[WORK TO COMPLETE]: Scan the listing below and copy every line holding "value".

═══

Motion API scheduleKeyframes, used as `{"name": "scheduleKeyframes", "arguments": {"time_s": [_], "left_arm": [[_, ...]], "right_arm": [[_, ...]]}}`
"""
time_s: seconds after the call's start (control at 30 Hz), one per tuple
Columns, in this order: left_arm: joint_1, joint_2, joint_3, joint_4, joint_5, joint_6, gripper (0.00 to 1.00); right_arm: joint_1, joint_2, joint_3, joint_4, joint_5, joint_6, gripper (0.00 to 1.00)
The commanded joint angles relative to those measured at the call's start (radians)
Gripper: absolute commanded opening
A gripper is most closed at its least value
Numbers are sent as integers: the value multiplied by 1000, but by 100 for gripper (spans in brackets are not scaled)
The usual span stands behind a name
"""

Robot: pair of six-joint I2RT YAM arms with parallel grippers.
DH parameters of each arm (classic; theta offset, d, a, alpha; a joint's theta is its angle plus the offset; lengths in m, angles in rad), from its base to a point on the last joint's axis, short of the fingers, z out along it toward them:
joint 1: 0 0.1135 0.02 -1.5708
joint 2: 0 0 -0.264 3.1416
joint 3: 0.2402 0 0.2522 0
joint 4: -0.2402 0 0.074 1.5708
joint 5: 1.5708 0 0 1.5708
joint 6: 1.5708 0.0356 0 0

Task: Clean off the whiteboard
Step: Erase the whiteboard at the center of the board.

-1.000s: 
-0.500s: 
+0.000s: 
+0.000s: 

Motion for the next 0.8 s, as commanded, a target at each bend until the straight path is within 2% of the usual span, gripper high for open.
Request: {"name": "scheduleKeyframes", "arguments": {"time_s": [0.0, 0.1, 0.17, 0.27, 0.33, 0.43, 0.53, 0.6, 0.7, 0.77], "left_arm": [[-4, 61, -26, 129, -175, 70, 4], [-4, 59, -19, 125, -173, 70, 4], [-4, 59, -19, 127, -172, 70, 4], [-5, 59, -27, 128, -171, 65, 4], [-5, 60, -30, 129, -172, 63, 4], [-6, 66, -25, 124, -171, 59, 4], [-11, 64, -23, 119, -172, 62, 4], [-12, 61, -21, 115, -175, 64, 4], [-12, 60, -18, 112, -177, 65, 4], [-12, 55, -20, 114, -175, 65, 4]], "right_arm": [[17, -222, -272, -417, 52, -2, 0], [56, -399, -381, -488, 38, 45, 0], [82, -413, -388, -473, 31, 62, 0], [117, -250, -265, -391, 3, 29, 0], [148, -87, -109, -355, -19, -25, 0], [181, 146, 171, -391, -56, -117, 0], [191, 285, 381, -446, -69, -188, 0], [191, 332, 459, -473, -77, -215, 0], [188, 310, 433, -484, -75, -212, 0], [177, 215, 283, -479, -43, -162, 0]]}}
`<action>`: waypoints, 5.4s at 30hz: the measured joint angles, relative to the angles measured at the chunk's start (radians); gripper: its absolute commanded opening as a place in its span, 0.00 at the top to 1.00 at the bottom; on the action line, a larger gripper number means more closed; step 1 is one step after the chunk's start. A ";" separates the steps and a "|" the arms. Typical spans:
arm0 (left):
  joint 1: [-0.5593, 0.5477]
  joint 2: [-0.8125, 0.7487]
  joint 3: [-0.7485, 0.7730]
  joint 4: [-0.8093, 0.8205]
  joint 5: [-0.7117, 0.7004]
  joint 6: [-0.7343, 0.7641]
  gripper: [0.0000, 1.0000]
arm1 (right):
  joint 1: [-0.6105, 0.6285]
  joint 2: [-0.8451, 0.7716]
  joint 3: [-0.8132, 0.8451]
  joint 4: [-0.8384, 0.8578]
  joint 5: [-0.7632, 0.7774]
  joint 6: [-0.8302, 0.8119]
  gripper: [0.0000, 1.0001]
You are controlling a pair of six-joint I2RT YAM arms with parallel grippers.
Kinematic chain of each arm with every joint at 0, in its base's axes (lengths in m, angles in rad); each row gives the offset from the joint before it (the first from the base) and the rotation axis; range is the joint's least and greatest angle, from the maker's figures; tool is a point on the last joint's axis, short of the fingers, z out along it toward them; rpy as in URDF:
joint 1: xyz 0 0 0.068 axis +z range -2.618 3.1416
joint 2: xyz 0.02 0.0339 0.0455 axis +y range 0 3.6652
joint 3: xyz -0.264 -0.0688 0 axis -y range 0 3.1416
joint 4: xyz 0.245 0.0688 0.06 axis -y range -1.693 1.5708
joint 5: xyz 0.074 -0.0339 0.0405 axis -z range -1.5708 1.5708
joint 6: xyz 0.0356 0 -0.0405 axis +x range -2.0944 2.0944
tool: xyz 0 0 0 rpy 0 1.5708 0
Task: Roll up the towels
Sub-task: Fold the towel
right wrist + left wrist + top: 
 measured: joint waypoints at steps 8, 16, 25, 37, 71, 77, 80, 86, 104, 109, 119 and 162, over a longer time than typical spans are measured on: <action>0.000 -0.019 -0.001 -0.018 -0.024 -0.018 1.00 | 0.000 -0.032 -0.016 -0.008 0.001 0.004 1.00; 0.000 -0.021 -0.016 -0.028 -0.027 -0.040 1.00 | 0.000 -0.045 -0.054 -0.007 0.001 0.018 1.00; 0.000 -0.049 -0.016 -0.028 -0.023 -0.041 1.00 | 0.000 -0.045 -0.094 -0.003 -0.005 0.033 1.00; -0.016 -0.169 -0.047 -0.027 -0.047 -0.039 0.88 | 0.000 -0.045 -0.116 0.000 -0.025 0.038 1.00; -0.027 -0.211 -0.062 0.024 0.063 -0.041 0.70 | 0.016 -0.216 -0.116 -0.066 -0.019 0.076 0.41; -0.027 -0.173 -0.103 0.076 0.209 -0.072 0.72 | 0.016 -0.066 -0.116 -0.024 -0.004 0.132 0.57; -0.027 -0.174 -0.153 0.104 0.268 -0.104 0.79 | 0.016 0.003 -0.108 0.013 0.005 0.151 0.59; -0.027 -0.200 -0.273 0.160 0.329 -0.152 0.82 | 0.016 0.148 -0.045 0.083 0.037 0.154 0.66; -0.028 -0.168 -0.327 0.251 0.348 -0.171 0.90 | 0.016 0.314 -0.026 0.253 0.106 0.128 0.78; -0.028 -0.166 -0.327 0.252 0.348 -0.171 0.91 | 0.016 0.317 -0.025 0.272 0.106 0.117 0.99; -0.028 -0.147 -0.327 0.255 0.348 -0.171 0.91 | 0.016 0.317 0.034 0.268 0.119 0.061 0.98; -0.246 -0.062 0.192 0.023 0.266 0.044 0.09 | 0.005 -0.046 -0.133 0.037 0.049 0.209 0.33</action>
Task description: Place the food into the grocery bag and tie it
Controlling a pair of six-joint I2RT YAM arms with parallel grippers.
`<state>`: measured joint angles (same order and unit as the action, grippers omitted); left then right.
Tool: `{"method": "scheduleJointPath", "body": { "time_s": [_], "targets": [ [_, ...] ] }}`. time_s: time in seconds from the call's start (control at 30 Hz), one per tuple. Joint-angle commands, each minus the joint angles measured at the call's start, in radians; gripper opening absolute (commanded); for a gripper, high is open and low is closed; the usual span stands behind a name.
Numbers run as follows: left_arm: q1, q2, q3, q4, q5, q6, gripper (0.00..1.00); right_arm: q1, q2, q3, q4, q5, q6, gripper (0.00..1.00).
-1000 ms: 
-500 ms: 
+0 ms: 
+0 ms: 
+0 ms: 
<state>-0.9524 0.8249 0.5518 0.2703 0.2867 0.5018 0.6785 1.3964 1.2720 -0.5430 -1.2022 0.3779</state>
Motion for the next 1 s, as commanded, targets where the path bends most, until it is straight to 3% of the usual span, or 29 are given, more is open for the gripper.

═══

[RESULT FOR THIS TASK]:
A gripper is most closed at its least value
Numbers are sent as integers: the value multiplied by 1000, but by 100 for gripper (spans in brackets are not scaled)

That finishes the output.